--- Extracted material Enclosed Below ---

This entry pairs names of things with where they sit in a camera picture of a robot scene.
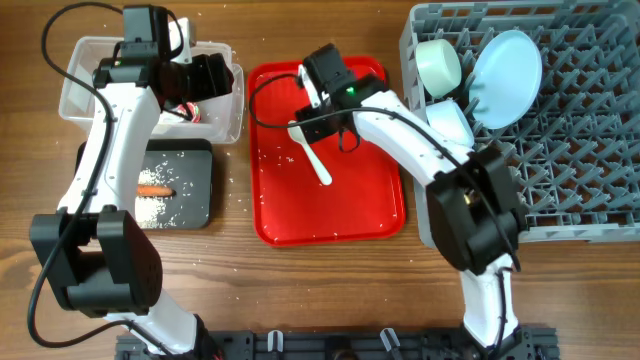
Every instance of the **light blue plate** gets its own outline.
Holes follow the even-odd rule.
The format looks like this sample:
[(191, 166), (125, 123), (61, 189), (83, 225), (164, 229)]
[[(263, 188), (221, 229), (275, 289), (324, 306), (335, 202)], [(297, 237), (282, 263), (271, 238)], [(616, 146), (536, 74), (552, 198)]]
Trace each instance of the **light blue plate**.
[(469, 101), (480, 100), (473, 117), (489, 129), (505, 127), (520, 120), (538, 95), (540, 51), (522, 31), (505, 31), (484, 48), (473, 74)]

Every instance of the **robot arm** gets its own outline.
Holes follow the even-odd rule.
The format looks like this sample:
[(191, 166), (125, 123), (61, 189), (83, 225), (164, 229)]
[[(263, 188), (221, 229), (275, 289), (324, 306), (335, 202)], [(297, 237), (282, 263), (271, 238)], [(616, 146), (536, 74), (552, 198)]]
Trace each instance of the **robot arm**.
[[(30, 239), (44, 264), (80, 206), (107, 131), (105, 110), (111, 111), (111, 141), (93, 196), (47, 279), (63, 309), (119, 324), (134, 323), (132, 333), (152, 354), (214, 359), (218, 348), (203, 322), (162, 290), (160, 256), (133, 217), (145, 148), (164, 104), (197, 102), (232, 89), (233, 77), (222, 56), (192, 57), (193, 30), (188, 20), (180, 21), (184, 31), (176, 31), (175, 23), (166, 21), (168, 14), (162, 7), (125, 7), (121, 57), (103, 59), (93, 77), (111, 109), (96, 101), (93, 126), (74, 180), (56, 214), (34, 217)], [(79, 250), (91, 238), (97, 238), (101, 251)]]
[[(503, 275), (502, 271), (511, 268), (512, 260), (504, 251), (486, 208), (474, 200), (469, 184), (460, 177), (456, 166), (415, 127), (446, 149), (462, 164), (463, 171), (473, 174), (475, 181), (483, 186), (483, 193), (489, 194), (498, 221), (513, 248), (517, 248), (517, 234), (525, 224), (524, 212), (501, 154), (494, 149), (476, 154), (448, 140), (409, 111), (393, 91), (376, 79), (369, 76), (356, 80), (333, 45), (314, 52), (301, 67), (299, 81), (315, 111), (307, 107), (297, 112), (298, 120), (304, 121), (308, 114), (318, 114), (322, 105), (318, 98), (329, 99), (325, 101), (329, 104), (326, 111), (369, 109), (354, 110), (350, 116), (332, 119), (334, 127), (345, 127), (377, 145), (427, 188), (434, 242), (445, 259), (460, 271), (466, 330), (484, 349), (491, 349), (509, 337), (517, 328), (518, 320), (511, 304), (510, 272)], [(371, 111), (375, 109), (387, 114)], [(389, 116), (389, 111), (404, 118), (403, 121)], [(315, 132), (310, 128), (313, 125), (301, 126), (307, 127), (306, 134)], [(506, 323), (501, 330), (503, 314)]]

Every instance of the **white plastic spoon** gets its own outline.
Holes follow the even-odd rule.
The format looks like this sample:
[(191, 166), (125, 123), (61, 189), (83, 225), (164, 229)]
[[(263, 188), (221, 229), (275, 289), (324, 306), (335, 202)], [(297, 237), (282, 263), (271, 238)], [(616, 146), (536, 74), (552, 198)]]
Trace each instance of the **white plastic spoon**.
[(333, 181), (331, 174), (329, 174), (327, 168), (324, 167), (322, 161), (318, 159), (316, 153), (313, 152), (313, 149), (311, 149), (311, 146), (307, 143), (307, 139), (304, 138), (302, 129), (299, 126), (295, 126), (288, 128), (287, 130), (289, 130), (289, 137), (291, 137), (291, 140), (302, 145), (302, 148), (304, 149), (304, 152), (307, 153), (307, 157), (309, 157), (309, 161), (311, 161), (311, 166), (313, 166), (313, 169), (316, 171), (322, 185), (331, 185), (331, 182)]

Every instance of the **black wire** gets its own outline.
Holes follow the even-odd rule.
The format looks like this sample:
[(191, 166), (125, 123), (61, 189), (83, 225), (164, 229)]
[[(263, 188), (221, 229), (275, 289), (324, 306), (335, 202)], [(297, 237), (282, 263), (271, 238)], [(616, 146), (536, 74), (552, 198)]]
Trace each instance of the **black wire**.
[(344, 149), (344, 145), (343, 145), (343, 140), (344, 140), (344, 133), (345, 130), (344, 128), (340, 128), (340, 130), (338, 130), (339, 133), (339, 140), (338, 140), (338, 147), (340, 148), (340, 152), (344, 153), (344, 154), (350, 154), (352, 152), (354, 152), (357, 148), (360, 147), (360, 135), (356, 135), (356, 145), (354, 147), (352, 147), (349, 150), (345, 150)]
[(81, 87), (83, 87), (84, 89), (86, 89), (87, 91), (89, 91), (93, 96), (96, 97), (96, 99), (98, 99), (98, 101), (100, 101), (100, 104), (102, 105), (102, 107), (105, 110), (105, 132), (104, 132), (104, 138), (102, 140), (102, 145), (100, 146), (100, 150), (98, 152), (98, 157), (96, 159), (96, 164), (91, 172), (91, 175), (89, 177), (89, 181), (87, 182), (87, 188), (83, 191), (82, 194), (82, 199), (80, 200), (80, 203), (78, 204), (78, 208), (76, 209), (76, 212), (73, 214), (73, 216), (71, 217), (71, 220), (69, 221), (69, 223), (67, 224), (67, 226), (65, 227), (64, 231), (62, 232), (62, 235), (60, 236), (60, 239), (58, 240), (58, 242), (55, 244), (55, 246), (53, 247), (53, 249), (51, 250), (51, 253), (49, 254), (49, 257), (47, 258), (47, 260), (45, 261), (44, 265), (42, 266), (42, 270), (40, 271), (40, 274), (38, 275), (38, 278), (36, 279), (36, 283), (34, 285), (33, 288), (33, 292), (31, 293), (31, 299), (29, 300), (29, 307), (27, 310), (27, 328), (29, 329), (29, 335), (31, 335), (31, 338), (40, 346), (43, 347), (48, 347), (48, 348), (63, 348), (63, 347), (68, 347), (68, 346), (73, 346), (76, 345), (78, 343), (81, 343), (107, 329), (116, 327), (116, 326), (126, 326), (134, 331), (136, 331), (137, 333), (140, 334), (140, 336), (142, 336), (145, 340), (147, 340), (150, 344), (153, 344), (154, 346), (156, 346), (157, 348), (159, 348), (162, 352), (164, 352), (167, 356), (169, 356), (170, 358), (173, 358), (171, 352), (169, 352), (169, 350), (159, 341), (155, 340), (153, 337), (149, 336), (149, 334), (147, 334), (142, 328), (140, 328), (137, 324), (135, 324), (133, 321), (130, 320), (119, 320), (119, 321), (114, 321), (114, 322), (110, 322), (108, 324), (105, 324), (103, 326), (100, 326), (84, 335), (81, 335), (75, 339), (71, 339), (71, 340), (66, 340), (66, 341), (48, 341), (43, 339), (40, 334), (38, 333), (38, 330), (36, 328), (36, 319), (35, 319), (35, 314), (36, 314), (36, 307), (38, 305), (38, 300), (40, 298), (40, 292), (42, 291), (42, 286), (44, 285), (44, 281), (47, 278), (47, 275), (49, 273), (49, 271), (51, 270), (51, 267), (53, 266), (58, 254), (60, 253), (61, 249), (70, 241), (70, 239), (72, 238), (72, 235), (74, 235), (77, 231), (77, 227), (78, 227), (78, 221), (80, 220), (80, 216), (82, 215), (82, 213), (84, 212), (84, 209), (87, 207), (87, 204), (89, 203), (89, 200), (91, 199), (91, 197), (94, 194), (94, 189), (98, 180), (98, 176), (100, 175), (100, 172), (102, 170), (102, 167), (104, 165), (104, 160), (107, 154), (107, 150), (109, 148), (109, 143), (111, 141), (111, 132), (112, 132), (112, 127), (113, 127), (113, 114), (111, 113), (111, 106), (109, 105), (109, 103), (107, 102), (107, 100), (104, 98), (104, 96), (102, 96), (102, 94), (100, 94), (97, 90), (95, 90), (93, 87), (91, 87), (89, 84), (85, 83), (84, 81), (76, 78), (75, 76), (67, 73), (66, 71), (62, 70), (58, 65), (56, 65), (51, 58), (49, 57), (49, 54), (47, 52), (47, 35), (49, 34), (49, 30), (51, 28), (51, 26), (53, 25), (53, 23), (60, 17), (62, 16), (62, 14), (66, 13), (69, 10), (73, 10), (73, 9), (77, 9), (80, 7), (85, 7), (85, 6), (95, 6), (95, 7), (101, 7), (101, 8), (105, 8), (108, 10), (112, 10), (115, 11), (119, 14), (122, 14), (122, 10), (119, 8), (116, 8), (114, 6), (108, 5), (108, 4), (104, 4), (104, 3), (100, 3), (100, 2), (81, 2), (81, 3), (76, 3), (76, 4), (72, 4), (72, 5), (68, 5), (65, 6), (64, 8), (62, 8), (61, 10), (59, 10), (58, 12), (56, 12), (50, 19), (49, 21), (47, 21), (44, 30), (42, 31), (42, 38), (41, 38), (41, 51), (42, 51), (42, 56), (44, 57), (44, 60), (47, 62), (47, 64), (54, 69), (57, 73), (59, 73), (60, 75), (64, 76), (65, 78), (73, 81), (74, 83), (80, 85)]
[(173, 110), (169, 110), (169, 109), (162, 109), (162, 111), (164, 111), (166, 113), (169, 113), (171, 115), (175, 115), (177, 117), (183, 118), (183, 119), (185, 119), (187, 121), (192, 121), (193, 120), (193, 116), (189, 117), (189, 115), (183, 114), (183, 113), (178, 112), (178, 111), (173, 111)]
[(491, 351), (491, 359), (498, 359), (500, 356), (500, 348), (502, 347), (502, 338), (504, 337), (504, 328), (507, 325), (507, 291), (505, 289), (504, 284), (504, 272), (513, 272), (513, 269), (508, 267), (501, 267), (496, 272), (496, 276), (498, 277), (499, 285), (500, 285), (500, 301), (501, 301), (501, 316), (500, 316), (500, 330), (498, 330), (498, 341), (496, 342), (496, 347)]
[(478, 183), (462, 167), (462, 164), (460, 164), (449, 153), (449, 150), (447, 150), (445, 147), (440, 145), (440, 143), (438, 143), (433, 137), (431, 137), (431, 135), (429, 135), (426, 131), (424, 131), (422, 129), (422, 127), (420, 127), (419, 125), (415, 124), (413, 121), (407, 119), (406, 117), (398, 114), (395, 111), (390, 111), (390, 110), (386, 110), (386, 109), (379, 109), (379, 108), (374, 108), (374, 107), (359, 107), (359, 108), (353, 108), (353, 109), (340, 109), (340, 110), (336, 110), (336, 111), (334, 111), (334, 112), (332, 112), (330, 114), (324, 114), (324, 115), (316, 116), (316, 117), (311, 118), (311, 119), (306, 119), (306, 120), (298, 121), (298, 122), (291, 123), (291, 124), (285, 124), (285, 125), (267, 124), (267, 123), (263, 123), (262, 121), (260, 121), (258, 119), (258, 117), (256, 116), (255, 111), (254, 111), (254, 102), (255, 102), (256, 95), (262, 89), (264, 89), (265, 86), (271, 84), (272, 82), (280, 80), (280, 79), (284, 79), (284, 78), (289, 78), (289, 77), (297, 78), (297, 76), (294, 75), (294, 74), (281, 74), (281, 75), (274, 76), (274, 77), (266, 80), (262, 84), (260, 84), (253, 91), (251, 96), (249, 97), (249, 113), (251, 114), (251, 117), (253, 118), (253, 120), (258, 125), (260, 125), (262, 127), (270, 128), (270, 129), (288, 129), (288, 128), (291, 128), (291, 127), (307, 125), (307, 124), (311, 124), (311, 123), (318, 122), (318, 121), (324, 121), (324, 120), (326, 120), (328, 118), (331, 118), (331, 117), (334, 117), (336, 115), (344, 115), (344, 114), (350, 114), (350, 113), (354, 113), (354, 112), (367, 112), (367, 111), (368, 112), (375, 112), (375, 113), (379, 113), (379, 114), (388, 115), (391, 118), (395, 118), (397, 120), (402, 121), (407, 126), (411, 127), (413, 130), (415, 130), (418, 134), (420, 134), (425, 139), (427, 139), (427, 141), (429, 141), (431, 143), (431, 145), (433, 145), (433, 147), (442, 154), (442, 156), (447, 158), (447, 160), (449, 160), (456, 167), (456, 171), (464, 178), (464, 180), (469, 184), (469, 186), (471, 186), (471, 188), (480, 197), (480, 201), (482, 201), (482, 203), (484, 204), (485, 208), (487, 209), (487, 213), (489, 214), (489, 217), (491, 218), (491, 220), (495, 224), (496, 229), (498, 230), (498, 234), (500, 235), (500, 237), (503, 240), (503, 243), (504, 243), (503, 245), (506, 248), (507, 254), (509, 254), (509, 256), (511, 257), (511, 260), (513, 261), (513, 264), (515, 265), (516, 271), (520, 272), (520, 269), (521, 269), (520, 260), (518, 260), (518, 257), (516, 256), (515, 252), (513, 251), (513, 246), (511, 246), (511, 242), (509, 241), (509, 238), (507, 237), (507, 234), (504, 232), (504, 229), (500, 225), (500, 222), (498, 220), (497, 215), (493, 211), (493, 208), (491, 207), (491, 204), (489, 203), (489, 200), (484, 195), (484, 192), (482, 191), (482, 189), (480, 188)]
[(313, 121), (309, 121), (309, 120), (313, 120), (313, 119), (309, 119), (309, 120), (304, 120), (301, 122), (297, 122), (297, 123), (291, 123), (291, 124), (287, 124), (287, 125), (272, 125), (272, 124), (267, 124), (267, 123), (263, 123), (262, 121), (260, 121), (258, 119), (258, 117), (256, 116), (256, 113), (254, 111), (254, 102), (256, 99), (256, 95), (262, 90), (264, 89), (267, 85), (271, 84), (274, 81), (278, 81), (280, 79), (286, 79), (286, 78), (294, 78), (297, 79), (298, 76), (295, 74), (280, 74), (280, 75), (276, 75), (270, 79), (267, 79), (265, 82), (263, 82), (262, 84), (258, 85), (258, 87), (256, 87), (256, 89), (253, 91), (253, 93), (251, 93), (251, 96), (249, 97), (249, 114), (251, 114), (251, 117), (253, 118), (253, 120), (260, 126), (262, 127), (266, 127), (266, 128), (270, 128), (270, 129), (286, 129), (286, 128), (290, 128), (290, 127), (296, 127), (296, 126), (300, 126), (302, 125), (302, 123), (304, 122), (305, 124), (308, 124), (310, 122)]
[(178, 24), (178, 19), (176, 18), (176, 15), (173, 13), (173, 11), (169, 9), (167, 9), (167, 14), (169, 14), (169, 16), (176, 23), (176, 27), (178, 28), (178, 33), (180, 34), (180, 45), (177, 48), (175, 48), (175, 50), (171, 51), (171, 53), (169, 54), (170, 58), (174, 59), (178, 57), (178, 55), (182, 53), (182, 49), (184, 49), (184, 37), (182, 36), (182, 27), (180, 26), (180, 24)]
[(115, 61), (116, 58), (118, 57), (118, 52), (120, 52), (120, 47), (122, 46), (123, 43), (124, 41), (118, 41), (116, 45), (113, 47), (113, 55), (111, 56), (113, 58), (113, 61)]

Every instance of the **red tray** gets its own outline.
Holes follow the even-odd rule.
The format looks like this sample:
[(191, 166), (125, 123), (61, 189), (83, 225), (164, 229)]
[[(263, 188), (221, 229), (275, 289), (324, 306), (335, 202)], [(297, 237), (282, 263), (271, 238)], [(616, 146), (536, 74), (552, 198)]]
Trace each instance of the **red tray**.
[[(358, 77), (384, 68), (371, 57), (346, 57)], [(249, 74), (249, 96), (270, 77), (297, 74), (301, 62), (264, 64)], [(286, 124), (309, 104), (293, 79), (278, 80), (260, 91), (256, 116), (263, 122)], [(311, 147), (333, 177), (320, 184), (302, 147), (286, 129), (267, 129), (249, 122), (253, 223), (270, 246), (298, 246), (338, 241), (386, 238), (404, 225), (406, 214), (398, 164), (377, 146), (363, 141), (352, 153), (342, 153), (339, 136)], [(344, 148), (355, 145), (345, 134)]]

--- End of Enclosed Extracted material ---

What to work on:
Lines in the data that hold "Every" must be located and copied.

Final answer:
Every instance of the **light blue plate** gets its own outline.
Every instance of the **robot arm** gets its own outline.
Every instance of the **white plastic spoon** gets its own outline.
Every instance of the **black wire** gets its own outline.
Every instance of the **red tray** gets its own outline.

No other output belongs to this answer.